* _WHAT NEEDS TO BE DONE_
Output exactly the lines below, starting with the line that has "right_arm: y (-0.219" and going on through the line that has "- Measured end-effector", both included, and no other lines.

[Records from a data source]
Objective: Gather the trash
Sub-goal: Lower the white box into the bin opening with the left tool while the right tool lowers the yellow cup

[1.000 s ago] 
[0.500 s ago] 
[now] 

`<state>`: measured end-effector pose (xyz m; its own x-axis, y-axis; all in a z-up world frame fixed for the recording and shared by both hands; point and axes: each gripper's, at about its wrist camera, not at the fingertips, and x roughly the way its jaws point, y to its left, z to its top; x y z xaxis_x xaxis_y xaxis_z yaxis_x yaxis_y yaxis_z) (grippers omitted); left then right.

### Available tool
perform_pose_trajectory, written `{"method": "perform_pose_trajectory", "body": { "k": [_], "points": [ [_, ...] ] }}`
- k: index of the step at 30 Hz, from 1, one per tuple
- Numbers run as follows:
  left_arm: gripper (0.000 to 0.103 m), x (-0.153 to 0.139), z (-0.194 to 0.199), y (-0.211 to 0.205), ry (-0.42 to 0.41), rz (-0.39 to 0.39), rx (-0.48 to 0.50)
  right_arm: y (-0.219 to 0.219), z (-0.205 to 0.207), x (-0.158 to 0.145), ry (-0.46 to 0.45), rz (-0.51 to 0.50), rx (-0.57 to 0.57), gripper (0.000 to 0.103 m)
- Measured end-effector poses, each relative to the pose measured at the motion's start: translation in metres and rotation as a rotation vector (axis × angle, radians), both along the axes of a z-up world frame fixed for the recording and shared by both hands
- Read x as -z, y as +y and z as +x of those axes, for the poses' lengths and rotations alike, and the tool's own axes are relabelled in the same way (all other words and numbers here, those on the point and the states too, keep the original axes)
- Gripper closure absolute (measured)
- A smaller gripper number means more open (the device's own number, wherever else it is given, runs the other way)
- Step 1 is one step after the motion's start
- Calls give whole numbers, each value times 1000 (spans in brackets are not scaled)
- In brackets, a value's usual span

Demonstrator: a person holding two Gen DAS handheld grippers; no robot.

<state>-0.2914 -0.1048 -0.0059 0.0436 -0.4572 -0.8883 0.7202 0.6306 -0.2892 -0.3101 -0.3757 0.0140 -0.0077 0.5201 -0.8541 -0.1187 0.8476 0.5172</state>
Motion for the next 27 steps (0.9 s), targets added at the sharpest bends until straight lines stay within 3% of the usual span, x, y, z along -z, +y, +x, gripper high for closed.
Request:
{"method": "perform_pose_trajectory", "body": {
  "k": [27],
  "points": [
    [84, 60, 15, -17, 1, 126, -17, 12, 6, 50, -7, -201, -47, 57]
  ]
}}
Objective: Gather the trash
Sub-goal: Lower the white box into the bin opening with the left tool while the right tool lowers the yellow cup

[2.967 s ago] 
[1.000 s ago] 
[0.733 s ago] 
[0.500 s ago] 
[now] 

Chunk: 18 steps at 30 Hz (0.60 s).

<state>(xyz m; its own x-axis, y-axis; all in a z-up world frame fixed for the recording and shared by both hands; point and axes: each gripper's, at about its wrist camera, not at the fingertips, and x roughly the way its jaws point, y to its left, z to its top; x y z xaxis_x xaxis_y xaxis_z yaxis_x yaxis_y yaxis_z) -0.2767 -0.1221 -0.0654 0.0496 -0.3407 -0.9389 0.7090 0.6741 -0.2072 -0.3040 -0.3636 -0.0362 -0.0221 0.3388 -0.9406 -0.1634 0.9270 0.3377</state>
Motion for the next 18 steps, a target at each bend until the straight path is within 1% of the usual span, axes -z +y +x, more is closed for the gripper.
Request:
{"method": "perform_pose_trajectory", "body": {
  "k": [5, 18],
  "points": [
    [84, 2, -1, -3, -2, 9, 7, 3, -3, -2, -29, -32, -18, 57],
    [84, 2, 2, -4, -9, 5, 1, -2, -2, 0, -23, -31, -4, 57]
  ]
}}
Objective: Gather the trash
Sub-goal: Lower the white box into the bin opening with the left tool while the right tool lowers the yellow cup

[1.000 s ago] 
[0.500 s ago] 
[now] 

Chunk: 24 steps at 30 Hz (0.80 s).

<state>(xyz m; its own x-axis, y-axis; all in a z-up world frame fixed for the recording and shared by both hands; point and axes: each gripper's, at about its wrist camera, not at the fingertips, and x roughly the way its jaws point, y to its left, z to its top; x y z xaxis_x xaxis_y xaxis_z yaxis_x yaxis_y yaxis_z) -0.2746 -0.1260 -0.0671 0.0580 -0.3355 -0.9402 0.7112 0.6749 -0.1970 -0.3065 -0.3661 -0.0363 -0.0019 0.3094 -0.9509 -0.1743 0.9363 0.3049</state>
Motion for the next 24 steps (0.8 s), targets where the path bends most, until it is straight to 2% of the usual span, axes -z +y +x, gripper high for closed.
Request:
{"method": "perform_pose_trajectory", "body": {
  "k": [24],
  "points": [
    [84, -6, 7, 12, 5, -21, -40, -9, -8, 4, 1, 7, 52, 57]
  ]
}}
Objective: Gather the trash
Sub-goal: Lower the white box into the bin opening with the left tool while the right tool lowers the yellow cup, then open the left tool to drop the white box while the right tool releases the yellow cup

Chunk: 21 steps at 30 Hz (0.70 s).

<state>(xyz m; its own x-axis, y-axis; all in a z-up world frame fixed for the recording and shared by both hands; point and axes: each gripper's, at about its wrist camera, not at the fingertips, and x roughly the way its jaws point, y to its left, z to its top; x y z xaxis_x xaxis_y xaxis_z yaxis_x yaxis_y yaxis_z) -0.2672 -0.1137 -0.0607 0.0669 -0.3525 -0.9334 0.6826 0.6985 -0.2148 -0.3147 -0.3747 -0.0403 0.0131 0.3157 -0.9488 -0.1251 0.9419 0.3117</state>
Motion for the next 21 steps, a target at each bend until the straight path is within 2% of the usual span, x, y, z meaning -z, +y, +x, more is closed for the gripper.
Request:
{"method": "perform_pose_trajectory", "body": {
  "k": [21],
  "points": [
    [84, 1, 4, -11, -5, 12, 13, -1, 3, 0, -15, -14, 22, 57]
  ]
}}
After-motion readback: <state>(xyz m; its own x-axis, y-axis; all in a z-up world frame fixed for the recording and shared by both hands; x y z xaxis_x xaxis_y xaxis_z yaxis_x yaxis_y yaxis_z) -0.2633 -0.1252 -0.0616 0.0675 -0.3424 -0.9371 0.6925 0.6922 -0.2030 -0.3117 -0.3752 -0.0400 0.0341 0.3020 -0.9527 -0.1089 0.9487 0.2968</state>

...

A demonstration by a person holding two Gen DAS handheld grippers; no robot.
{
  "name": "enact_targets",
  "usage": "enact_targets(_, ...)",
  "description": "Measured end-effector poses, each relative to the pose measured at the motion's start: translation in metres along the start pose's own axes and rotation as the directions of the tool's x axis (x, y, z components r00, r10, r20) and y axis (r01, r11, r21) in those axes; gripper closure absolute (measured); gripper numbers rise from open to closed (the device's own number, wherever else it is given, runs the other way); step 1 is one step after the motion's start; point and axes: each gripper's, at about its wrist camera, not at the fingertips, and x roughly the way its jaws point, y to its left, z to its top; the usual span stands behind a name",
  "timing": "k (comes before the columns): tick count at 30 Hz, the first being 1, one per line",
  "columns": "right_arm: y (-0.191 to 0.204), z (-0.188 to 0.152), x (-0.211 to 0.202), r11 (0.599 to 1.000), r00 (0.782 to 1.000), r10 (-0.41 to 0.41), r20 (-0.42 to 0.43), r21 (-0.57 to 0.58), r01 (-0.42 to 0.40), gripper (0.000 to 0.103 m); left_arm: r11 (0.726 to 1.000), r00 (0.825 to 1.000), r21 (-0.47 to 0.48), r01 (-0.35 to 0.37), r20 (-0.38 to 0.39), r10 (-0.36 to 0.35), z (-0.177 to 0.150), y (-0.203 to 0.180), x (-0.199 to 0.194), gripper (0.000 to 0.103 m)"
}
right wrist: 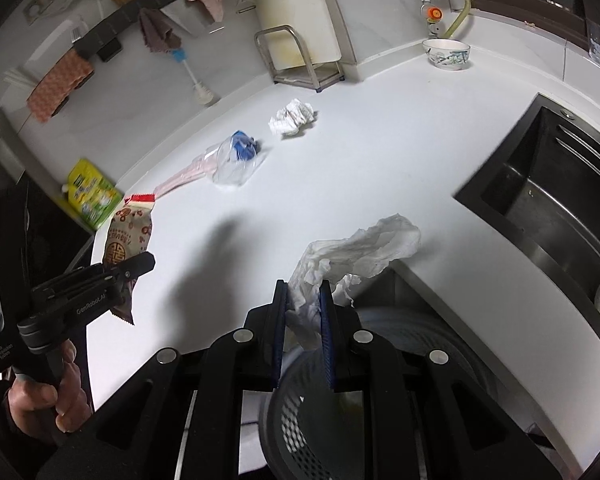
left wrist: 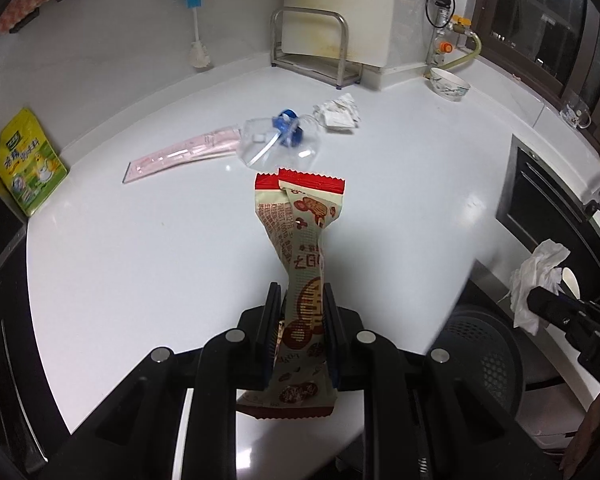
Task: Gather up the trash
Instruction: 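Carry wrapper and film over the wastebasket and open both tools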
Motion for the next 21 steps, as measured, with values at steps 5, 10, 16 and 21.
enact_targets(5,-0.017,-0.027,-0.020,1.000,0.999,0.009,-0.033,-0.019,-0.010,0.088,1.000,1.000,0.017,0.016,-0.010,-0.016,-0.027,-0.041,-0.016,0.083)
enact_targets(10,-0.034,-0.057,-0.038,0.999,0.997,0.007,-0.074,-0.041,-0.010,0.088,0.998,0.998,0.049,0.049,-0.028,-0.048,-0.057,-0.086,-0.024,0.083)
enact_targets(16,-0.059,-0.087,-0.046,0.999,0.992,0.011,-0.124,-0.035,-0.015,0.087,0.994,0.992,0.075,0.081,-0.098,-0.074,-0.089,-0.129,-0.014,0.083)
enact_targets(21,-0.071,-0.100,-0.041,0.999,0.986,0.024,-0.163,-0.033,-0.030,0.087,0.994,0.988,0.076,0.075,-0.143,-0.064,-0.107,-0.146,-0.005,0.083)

* _RESPONSE TO THE TASK_
  right_arm: y (-0.219 to 0.219), z (-0.205 to 0.207), x (-0.158 to 0.145), ry (-0.46 to 0.45), rz (-0.51 to 0.50), rx (-0.57 to 0.57), gripper (0.000 to 0.103 m)
- Measured end-effector poses, each relative to the pose measured at the motion's start: translation in metres and rotation as a rotation vector (axis × angle, radians), both along the axes of a z-up world frame fixed for the recording and shared by both hands

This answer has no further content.